- A avaliação do Hospital Great Ormond Street (GOSH), em Londres, concluiu que um cirurgião ortopédico lesou 94 crianças entre 2017 e 2022, sendo 91 operadas pelo próprio profissional.
- Ao todo, foram analisados 789 menores sob os cuidados de Yaser Jabbar, especialista em alongamento e reconstrução de membros.
- Dos 94 casos, 36 tiveram danos severos, 39 moderados e 19 leves, com falhas que incluem planeamento inadequado, procedimentos semJustificações claras e implantes colocados no local errado.
- Exemplos citados incluem Bunty, que acabou com a perna amputada; Tate, com dor constante e necessidade de novas cirurgias; e James Wood, que sofreu danos graves na coxa e complicações durante o alongamento.
- O hospital pediu desculpas, afirmou ter implementado alterações no serviço ortopédico e na unidade, e Jabbar entregou a licença médica em janeiro de 2024, com indícios de ter mudado de país.
O Hospital Great Ormond Street (GOSH), em Londres, revelou que um cirurgião ortopédico lesou quase 100 crianças entre 2017 e 2022. O médico, Yaser Jabbar, especializou-se em alongamento e reconstrução de membros e operou 91 das vítimas.
A revisão abrangeu 789 menores sob os cuidados de Jabbar. No total, 94 pacientes sofreram danos resultantes das ações do cirurgião, com 36 casos graves, 39 moderados e 19 leves. A investigação aponta falhas graves no planeamento e na execução.
Entre os casos citados, Bunty nasceu com doença óssea rara — a perna fica curta e curvada — e precisou de várias operações, que terminaram com a amputação do membro. O pai afirmou que as descobertas chegaram tarde.

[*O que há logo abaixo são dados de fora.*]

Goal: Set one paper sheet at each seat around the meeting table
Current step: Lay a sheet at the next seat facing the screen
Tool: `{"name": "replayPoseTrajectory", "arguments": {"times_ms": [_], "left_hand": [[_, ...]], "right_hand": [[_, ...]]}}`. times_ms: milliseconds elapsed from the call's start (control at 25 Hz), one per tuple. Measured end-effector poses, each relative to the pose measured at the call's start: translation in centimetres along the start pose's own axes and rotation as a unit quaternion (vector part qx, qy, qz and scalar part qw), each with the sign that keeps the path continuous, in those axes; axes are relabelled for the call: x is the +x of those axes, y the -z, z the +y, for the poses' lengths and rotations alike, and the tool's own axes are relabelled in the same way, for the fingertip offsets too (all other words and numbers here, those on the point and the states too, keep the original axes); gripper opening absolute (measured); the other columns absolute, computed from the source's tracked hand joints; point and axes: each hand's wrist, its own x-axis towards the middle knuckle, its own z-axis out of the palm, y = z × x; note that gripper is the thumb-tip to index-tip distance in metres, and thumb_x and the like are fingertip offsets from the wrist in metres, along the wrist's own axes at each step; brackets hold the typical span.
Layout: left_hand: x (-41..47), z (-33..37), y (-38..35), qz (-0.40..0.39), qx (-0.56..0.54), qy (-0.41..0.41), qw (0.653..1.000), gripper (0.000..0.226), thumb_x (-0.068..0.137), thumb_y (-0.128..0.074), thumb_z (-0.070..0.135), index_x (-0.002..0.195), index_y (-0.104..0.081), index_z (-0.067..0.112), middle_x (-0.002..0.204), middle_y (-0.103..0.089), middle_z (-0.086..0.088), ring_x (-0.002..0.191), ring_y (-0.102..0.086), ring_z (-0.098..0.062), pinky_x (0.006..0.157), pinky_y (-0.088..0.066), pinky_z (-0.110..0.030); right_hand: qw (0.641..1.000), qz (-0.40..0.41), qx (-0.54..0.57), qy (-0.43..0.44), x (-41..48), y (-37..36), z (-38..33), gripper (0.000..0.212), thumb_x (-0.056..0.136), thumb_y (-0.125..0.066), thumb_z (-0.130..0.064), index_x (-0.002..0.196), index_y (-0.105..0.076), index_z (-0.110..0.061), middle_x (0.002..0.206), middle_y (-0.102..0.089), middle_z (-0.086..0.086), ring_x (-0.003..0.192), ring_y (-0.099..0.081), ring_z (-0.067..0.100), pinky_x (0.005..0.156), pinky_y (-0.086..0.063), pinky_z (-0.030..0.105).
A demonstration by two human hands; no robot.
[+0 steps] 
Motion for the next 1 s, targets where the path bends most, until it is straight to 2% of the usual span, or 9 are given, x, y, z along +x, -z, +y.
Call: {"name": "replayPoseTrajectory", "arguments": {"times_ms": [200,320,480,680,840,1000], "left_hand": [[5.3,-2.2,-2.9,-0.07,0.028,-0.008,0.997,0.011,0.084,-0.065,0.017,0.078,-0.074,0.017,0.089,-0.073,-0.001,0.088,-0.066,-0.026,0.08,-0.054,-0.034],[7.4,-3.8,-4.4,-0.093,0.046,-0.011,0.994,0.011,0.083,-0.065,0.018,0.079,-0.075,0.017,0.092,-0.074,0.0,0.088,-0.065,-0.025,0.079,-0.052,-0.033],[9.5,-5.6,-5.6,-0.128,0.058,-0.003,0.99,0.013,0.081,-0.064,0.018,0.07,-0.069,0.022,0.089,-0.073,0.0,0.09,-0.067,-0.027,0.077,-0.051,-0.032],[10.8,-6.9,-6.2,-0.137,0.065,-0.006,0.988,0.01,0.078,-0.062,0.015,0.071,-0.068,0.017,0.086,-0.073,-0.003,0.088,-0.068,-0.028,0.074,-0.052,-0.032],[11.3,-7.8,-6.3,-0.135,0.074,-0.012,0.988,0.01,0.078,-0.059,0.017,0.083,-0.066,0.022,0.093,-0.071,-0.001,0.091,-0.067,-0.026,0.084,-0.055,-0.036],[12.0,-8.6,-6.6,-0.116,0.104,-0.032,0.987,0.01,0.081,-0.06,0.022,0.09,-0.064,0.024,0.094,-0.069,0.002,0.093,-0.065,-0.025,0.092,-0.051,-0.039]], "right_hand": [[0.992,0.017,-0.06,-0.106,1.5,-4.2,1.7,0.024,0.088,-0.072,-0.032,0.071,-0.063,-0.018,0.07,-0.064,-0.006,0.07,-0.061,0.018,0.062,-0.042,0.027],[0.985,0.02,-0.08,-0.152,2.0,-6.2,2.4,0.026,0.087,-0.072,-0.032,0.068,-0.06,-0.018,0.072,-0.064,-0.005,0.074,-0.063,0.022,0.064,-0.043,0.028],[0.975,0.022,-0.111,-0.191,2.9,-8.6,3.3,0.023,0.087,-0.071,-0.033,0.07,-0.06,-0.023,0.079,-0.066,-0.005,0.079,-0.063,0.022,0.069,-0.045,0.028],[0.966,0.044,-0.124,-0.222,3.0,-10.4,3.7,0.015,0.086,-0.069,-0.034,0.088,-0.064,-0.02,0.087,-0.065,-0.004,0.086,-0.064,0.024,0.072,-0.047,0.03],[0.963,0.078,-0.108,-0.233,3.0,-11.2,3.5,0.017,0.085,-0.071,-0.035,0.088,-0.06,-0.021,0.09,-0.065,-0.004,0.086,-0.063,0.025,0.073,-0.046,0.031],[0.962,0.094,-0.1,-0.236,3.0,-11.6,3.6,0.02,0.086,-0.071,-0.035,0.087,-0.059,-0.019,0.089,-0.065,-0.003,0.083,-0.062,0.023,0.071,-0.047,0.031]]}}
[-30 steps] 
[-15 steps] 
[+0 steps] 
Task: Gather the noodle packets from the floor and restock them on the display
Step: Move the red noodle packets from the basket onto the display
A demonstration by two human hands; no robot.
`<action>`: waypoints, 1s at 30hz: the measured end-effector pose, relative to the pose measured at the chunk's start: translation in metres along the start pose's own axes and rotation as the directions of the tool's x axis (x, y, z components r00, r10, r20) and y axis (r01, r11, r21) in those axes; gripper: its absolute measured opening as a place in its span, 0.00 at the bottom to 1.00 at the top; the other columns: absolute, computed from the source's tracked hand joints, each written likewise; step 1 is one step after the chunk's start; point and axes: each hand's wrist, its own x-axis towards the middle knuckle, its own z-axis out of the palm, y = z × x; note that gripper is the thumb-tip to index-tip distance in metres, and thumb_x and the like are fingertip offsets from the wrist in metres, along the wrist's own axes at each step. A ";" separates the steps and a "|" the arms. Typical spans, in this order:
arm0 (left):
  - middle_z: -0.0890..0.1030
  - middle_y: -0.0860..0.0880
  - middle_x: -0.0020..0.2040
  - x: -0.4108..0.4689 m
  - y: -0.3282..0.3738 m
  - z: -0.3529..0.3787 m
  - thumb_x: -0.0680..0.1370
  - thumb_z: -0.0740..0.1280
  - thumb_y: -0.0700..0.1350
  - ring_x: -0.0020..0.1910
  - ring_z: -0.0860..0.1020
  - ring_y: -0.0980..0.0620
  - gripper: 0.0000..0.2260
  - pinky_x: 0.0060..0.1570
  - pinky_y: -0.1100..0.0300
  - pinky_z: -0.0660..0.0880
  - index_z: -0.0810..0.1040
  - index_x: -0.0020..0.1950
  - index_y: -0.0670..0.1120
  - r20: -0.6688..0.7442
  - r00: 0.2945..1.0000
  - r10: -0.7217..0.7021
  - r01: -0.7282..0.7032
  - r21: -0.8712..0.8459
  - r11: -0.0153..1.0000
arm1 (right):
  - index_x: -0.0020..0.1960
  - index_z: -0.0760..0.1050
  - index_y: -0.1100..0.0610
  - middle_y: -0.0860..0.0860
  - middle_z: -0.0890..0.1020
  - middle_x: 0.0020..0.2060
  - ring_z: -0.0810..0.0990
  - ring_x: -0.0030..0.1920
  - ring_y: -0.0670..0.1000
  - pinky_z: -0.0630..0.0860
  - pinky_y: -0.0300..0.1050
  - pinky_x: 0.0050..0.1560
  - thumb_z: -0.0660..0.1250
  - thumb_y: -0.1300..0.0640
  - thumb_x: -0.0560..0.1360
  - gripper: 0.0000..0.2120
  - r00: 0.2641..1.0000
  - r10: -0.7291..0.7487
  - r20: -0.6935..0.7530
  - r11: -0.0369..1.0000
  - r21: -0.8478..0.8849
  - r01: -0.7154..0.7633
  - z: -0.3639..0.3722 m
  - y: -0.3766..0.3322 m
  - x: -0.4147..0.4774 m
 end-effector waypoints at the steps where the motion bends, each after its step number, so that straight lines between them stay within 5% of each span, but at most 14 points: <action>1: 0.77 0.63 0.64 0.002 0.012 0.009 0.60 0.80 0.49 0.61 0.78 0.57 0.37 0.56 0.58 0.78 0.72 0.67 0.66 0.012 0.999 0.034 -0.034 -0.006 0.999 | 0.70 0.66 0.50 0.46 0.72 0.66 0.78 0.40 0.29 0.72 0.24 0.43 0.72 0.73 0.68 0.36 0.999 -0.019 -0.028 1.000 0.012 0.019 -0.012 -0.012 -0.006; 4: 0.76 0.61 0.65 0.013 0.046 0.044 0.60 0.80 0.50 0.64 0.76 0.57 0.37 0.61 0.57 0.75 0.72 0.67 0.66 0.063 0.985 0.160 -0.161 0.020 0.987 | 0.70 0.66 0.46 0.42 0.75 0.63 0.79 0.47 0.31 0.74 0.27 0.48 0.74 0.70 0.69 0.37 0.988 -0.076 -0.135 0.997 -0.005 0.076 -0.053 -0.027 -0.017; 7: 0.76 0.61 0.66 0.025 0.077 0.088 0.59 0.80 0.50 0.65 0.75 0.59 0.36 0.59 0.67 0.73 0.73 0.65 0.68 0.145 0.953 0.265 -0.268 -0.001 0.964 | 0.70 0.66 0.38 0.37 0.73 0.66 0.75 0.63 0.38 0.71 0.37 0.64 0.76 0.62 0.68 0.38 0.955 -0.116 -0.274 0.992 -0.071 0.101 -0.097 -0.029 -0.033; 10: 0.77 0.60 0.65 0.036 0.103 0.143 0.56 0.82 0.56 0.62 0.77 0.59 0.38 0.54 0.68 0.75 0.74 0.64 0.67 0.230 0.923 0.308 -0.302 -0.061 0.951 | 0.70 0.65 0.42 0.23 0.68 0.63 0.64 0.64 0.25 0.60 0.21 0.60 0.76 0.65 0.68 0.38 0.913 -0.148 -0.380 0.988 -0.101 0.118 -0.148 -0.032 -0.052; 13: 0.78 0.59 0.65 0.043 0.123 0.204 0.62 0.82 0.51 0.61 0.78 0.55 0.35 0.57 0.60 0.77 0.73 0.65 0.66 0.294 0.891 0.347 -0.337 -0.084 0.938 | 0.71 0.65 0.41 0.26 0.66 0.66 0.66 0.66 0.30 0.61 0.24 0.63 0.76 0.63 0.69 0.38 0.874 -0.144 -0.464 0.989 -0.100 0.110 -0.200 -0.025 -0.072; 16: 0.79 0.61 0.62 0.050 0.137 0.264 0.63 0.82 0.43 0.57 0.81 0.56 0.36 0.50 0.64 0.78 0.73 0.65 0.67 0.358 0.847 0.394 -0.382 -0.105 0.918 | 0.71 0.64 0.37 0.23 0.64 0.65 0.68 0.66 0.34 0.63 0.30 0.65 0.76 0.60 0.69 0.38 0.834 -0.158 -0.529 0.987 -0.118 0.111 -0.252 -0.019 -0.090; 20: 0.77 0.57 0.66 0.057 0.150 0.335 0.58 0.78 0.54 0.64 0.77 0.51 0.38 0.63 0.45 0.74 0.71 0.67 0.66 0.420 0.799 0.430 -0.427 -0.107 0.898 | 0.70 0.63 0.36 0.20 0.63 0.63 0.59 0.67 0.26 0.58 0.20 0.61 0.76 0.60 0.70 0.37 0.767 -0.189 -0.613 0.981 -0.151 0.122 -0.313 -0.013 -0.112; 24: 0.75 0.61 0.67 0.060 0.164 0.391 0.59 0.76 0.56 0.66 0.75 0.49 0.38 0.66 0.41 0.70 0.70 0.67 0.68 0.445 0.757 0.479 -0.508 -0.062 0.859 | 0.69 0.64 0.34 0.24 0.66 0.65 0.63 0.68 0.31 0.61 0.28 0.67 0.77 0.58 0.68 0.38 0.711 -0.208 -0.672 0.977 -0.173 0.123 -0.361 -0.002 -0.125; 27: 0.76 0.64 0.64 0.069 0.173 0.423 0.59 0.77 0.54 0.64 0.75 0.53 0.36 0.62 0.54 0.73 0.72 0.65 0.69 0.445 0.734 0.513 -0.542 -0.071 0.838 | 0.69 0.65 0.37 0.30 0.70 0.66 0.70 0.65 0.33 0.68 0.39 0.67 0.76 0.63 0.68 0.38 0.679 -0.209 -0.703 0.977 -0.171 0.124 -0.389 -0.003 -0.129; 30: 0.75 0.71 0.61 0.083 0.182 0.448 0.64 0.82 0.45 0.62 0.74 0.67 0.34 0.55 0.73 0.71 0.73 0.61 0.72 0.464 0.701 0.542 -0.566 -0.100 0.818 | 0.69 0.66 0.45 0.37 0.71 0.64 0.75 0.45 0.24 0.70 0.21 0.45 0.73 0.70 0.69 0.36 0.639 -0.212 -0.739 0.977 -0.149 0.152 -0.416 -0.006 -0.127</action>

Outro caso envolve Tate, operado aos 16 anos para tratar complicações de um acidente ocorrido quando tinha 6 anos. A família relata dor constante após a intervenção, que deveria ter sido apenas ao joelho. Tate terá de enfrentar novas cirurgias.
James Wood, aos 12 anos, sofreu dor intensa e inchaço após um alongamento do tecido do joelho. Pinos usados pelo cirurgião perfuraram a coxa, provocando hemorragias e danos na artéria femoral durante a remoção.
Medidas e declarações oficiais
O executivo-chefe do GOSH, Matthew Shaw, pediu profundas desculpas a todas as famílias afetadas e assegurou que o hospital está a tornar o serviço mais seguro para pacientes atuais e futuros. Foram implementadas alterações no serviço ortopédico e na unidade de saúde para reduzir riscos.
Yaser Jabbar entregou a licença médica em janeiro de 2024 e, acredita-se, mudou de país. O caso desencadeou chamadas para maior supervisão e para uma avaliação externa contínua dos procedimentos ortopédicos realizados no hospital.